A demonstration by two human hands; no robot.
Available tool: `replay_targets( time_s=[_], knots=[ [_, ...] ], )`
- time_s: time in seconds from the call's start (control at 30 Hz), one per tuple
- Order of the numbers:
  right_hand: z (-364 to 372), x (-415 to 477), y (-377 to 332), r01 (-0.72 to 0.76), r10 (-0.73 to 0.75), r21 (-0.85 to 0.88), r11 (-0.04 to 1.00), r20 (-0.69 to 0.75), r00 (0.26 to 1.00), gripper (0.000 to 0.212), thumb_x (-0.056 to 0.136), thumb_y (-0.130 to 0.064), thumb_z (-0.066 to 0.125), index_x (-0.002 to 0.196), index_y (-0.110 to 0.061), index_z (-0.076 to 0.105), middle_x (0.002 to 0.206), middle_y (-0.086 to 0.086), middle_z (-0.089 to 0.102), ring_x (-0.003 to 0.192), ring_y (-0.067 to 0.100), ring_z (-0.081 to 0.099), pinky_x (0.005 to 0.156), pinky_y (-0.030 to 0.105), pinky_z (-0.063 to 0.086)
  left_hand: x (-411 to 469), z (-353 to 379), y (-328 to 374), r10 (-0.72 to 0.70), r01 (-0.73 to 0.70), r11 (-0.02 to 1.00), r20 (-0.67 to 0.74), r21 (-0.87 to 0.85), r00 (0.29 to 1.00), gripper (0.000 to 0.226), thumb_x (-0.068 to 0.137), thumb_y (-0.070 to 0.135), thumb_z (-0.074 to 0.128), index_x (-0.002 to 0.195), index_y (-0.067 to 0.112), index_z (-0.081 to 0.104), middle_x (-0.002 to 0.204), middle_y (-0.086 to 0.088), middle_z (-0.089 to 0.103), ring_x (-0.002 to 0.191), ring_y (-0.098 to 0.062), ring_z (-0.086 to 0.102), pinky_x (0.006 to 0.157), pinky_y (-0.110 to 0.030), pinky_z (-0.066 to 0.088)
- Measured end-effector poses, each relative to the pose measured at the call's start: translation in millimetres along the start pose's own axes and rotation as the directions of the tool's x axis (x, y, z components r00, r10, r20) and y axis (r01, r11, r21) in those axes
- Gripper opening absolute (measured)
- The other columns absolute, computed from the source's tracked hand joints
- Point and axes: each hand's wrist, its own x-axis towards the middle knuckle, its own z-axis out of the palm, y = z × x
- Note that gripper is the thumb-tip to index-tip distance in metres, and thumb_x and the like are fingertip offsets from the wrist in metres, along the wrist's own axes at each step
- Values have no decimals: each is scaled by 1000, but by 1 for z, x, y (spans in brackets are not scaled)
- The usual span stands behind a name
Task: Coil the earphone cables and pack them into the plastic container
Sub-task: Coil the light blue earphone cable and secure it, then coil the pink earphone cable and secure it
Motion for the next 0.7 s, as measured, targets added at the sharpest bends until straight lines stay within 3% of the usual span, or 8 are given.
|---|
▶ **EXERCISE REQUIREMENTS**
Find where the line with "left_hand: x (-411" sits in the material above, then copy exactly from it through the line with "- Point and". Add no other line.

▶ **RESPONSE AREA**
  left_hand: x (-411 to 469), z (-353 to 379), y (-328 to 374), r10 (-0.72 to 0.70), r01 (-0.73 to 0.70), r11 (-0.02 to 1.00), r20 (-0.67 to 0.74), r21 (-0.87 to 0.85), r00 (0.29 to 1.00), gripper (0.000 to 0.226), thumb_x (-0.068 to 0.137), thumb_y (-0.070 to 0.135), thumb_z (-0.074 to 0.128), index_x (-0.002 to 0.195), index_y (-0.067 to 0.112), index_z (-0.081 to 0.104), middle_x (-0.002 to 0.204), middle_y (-0.086 to 0.088), middle_z (-0.089 to 0.103), ring_x (-0.002 to 0.191), ring_y (-0.098 to 0.062), ring_z (-0.086 to 0.102), pinky_x (0.006 to 0.157), pinky_y (-0.110 to 0.030), pinky_z (-0.066 to 0.088)
- Measured end-effector poses, each relative to the pose measured at the call's start: translation in millimetres along the start pose's own axes and rotation as the directions of the tool's x axis (x, y, z components r00, r10, r20) and y axis (r01, r11, r21) in those axes
- Gripper opening absolute (measured)
- The other columns absolute, computed from the source's tracked hand joints
- Point and axes: each hand's wrist, its own x-axis towards the middle knuckle, its own z-axis out of the palm, y = z × x

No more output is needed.